Work order: Please retype the data in full and exactly; the pictures are not part of the copy.

Records supplied:
***

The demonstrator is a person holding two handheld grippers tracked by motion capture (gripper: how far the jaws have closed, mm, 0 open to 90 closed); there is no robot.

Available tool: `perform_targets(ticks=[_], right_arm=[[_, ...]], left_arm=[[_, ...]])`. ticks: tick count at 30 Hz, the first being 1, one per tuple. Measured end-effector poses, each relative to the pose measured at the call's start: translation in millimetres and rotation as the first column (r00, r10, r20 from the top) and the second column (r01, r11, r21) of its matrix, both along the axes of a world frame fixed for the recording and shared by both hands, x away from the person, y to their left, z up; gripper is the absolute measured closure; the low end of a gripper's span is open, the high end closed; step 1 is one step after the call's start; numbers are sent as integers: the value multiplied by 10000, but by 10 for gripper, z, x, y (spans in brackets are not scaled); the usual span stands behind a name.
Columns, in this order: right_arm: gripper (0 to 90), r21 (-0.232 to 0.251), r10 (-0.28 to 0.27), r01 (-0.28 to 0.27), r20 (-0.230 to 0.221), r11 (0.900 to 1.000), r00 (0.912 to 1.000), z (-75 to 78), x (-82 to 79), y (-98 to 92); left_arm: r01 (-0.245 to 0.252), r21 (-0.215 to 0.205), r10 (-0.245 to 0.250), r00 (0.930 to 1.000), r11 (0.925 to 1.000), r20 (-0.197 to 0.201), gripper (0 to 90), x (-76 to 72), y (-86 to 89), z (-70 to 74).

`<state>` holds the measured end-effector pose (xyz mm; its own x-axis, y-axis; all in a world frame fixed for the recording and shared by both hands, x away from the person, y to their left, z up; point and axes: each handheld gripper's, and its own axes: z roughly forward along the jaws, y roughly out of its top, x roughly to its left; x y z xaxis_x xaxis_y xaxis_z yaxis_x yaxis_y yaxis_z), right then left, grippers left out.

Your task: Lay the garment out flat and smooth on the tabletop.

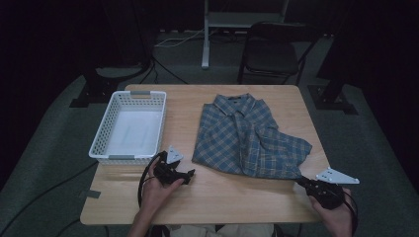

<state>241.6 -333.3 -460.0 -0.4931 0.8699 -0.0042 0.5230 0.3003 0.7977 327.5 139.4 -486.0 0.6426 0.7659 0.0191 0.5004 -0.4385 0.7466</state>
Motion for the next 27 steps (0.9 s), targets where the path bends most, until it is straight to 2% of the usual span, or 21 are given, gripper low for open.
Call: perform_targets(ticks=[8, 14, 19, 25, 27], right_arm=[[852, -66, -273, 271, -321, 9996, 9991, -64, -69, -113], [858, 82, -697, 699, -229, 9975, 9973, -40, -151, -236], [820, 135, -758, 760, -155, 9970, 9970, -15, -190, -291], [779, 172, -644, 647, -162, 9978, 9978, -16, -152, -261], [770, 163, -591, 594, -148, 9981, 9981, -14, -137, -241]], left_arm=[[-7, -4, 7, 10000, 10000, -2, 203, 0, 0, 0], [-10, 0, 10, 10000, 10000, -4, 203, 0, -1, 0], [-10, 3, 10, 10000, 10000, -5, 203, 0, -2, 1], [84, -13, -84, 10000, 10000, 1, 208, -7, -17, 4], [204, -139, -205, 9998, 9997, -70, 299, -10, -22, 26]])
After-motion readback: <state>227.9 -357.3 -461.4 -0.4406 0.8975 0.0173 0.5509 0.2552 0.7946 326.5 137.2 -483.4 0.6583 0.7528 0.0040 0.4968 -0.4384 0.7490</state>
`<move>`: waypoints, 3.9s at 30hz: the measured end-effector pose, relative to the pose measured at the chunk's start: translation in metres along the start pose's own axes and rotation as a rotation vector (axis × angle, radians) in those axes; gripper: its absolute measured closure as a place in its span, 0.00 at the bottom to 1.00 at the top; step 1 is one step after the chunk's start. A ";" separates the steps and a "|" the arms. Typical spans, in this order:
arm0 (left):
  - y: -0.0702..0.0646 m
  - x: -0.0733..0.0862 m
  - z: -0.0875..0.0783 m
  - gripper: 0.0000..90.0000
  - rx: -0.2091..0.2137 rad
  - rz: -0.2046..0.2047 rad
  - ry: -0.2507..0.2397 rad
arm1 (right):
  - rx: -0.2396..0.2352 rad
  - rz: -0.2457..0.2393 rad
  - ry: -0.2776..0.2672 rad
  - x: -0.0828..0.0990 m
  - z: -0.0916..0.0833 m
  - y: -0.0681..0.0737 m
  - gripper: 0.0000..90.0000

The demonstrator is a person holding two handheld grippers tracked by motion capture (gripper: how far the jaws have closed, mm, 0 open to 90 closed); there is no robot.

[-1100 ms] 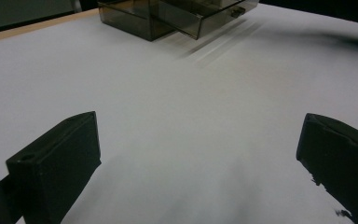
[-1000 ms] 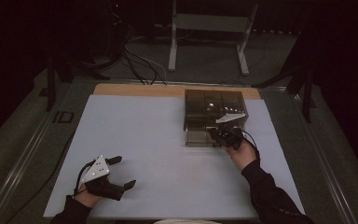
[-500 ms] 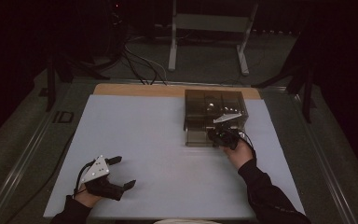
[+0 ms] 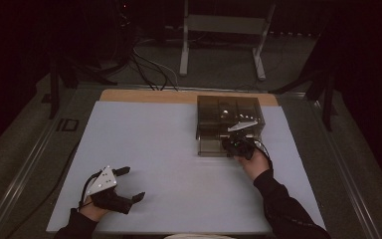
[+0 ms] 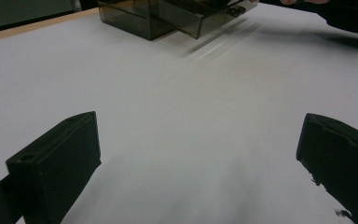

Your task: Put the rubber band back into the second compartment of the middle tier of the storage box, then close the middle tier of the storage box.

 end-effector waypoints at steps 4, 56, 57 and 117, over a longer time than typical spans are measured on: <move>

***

Task solution:
The demonstrator is a person holding two handheld grippers tracked by motion capture (gripper: how far the jaws have closed, mm, 0 open to 90 closed); there is no robot.

Available tool: `perform_targets(ticks=[_], right_arm=[[_, ...]], left_arm=[[_, ...]])`. ticks: tick count at 30 Hz, the first being 1, one per tuple. Measured end-effector poses, each relative to the pose measured at the call's start: translation in millimetres and rotation as the first column (r00, r10, r20 from the top) and the second column (r01, r11, r21) of its matrix, both along the axes of a world frame fixed for the recording and shared by both hands, x away from the person, y to their left, z up; gripper is the absolute measured closure; the low end of a gripper's span is open, the high end closed; step 1 is one step after the call's start; numbers are sent as integers: the value multiplied by 10000, but by 10 for gripper, z, x, y (spans in brackets are not scaled); the usual span stands behind a name.
Columns, in this order: right_arm: gripper (0 to 90), r21 (-0.232 to 0.251), r10 (-0.28 to 0.27), r01 (-0.28 to 0.27), r20 (-0.230 to 0.221), r11 (0.900 to 1.000), r00 (0.912 to 1.000), z (-75 to 78), x (-82 to 79), y (-98 to 92); left_arm: r01 (-0.245 to 0.252), r21 (-0.215 to 0.205), r10 (-0.245 to 0.250), r00 (0.930 to 1.000), r11 (0.925 to 1.000), r20 (-0.197 to 0.201), gripper (0 to 90), x (-76 to 72), y (-86 to 89), z (-70 to 74).

`<state>` holds the measured end-effector pose (xyz mm; its own x-axis, y-axis; all in a world frame fixed for the recording and shared by both hands, x away from the person, y to their left, z up; point and axes: each handheld gripper's, and its own axes: z roughly forward along the jaws, y roughly out of its top, x roughly to its left; x y z xaxis_x xaxis_y xaxis_z yaxis_x yaxis_y yaxis_z), right then left, grippers left out.

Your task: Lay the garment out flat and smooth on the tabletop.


<state>241.6 -333.3 -460.0 -0.4931 0.8699 -0.0042 0.5230 0.3003 0.7977 327.5 139.4 -486.0 0.6426 0.7659 0.0191 0.5004 -0.4385 0.7466</state>
Motion for the next 27 steps (0.9 s), targets where the path bends most, until it is straight to 2% of the usual span, or 21 are given, gripper low for open.
Call: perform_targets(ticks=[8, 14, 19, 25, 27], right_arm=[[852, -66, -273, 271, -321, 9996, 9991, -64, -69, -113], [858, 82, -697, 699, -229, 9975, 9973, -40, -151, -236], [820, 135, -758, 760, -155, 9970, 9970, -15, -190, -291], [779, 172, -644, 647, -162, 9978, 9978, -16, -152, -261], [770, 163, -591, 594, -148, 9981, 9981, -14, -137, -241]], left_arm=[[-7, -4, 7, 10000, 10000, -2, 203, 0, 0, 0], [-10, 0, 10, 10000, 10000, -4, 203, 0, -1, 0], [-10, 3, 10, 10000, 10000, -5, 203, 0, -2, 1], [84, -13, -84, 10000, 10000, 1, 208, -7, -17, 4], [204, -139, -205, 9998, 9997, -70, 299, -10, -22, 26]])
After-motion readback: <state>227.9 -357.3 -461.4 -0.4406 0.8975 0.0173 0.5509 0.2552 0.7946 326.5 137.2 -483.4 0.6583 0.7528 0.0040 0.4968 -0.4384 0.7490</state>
`<move>`: waypoints, 3.9s at 30hz: the measured end-effector pose, relative to the pose measured at the chunk's start: translation in metres along the start pose's own axes and rotation as a rotation vector (axis × angle, radians) in those axes; gripper: its absolute measured closure as a place in its span, 0.00 at the bottom to 1.00 at the top; step 1 is one step after the chunk's start. A ";" separates the steps and a "|" the arms. Typical spans, in this order:
arm0 (left):
  - y: -0.0702..0.0646 m
  - x: -0.0733..0.0862 m
  - z: -0.0875..0.0783 m
  - gripper: 0.0000..90.0000
  - rx: -0.2091..0.2137 rad
  - rz: -0.2046..0.2047 rad
  - ry: -0.2507..0.2397 rad
arm1 (right):
  - rx: -0.2396..0.2352 rad
  - rz: -0.2457..0.2393 rad
  - ry: -0.2776..0.2672 rad
  - x: -0.0828..0.0990 m
  - z: -0.0916..0.0833 m
  - y: -0.0681..0.0737 m
  - gripper: 0.0000..90.0000

The demonstrator is a person holding two handheld grippers tracked by motion capture (gripper: how far the jaws have closed, mm, 0 open to 90 closed); there is no robot.

[-1100 ms] 
[-1000 ms] 
[-500 ms] 
[+0 ms] 
[+0 ms] 

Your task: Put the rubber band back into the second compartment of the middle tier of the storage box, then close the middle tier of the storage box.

 end-effector waypoints at steps 4, 56, 57 and 117, over a longer time than typical spans are measured on: <move>

The output requires no further additions.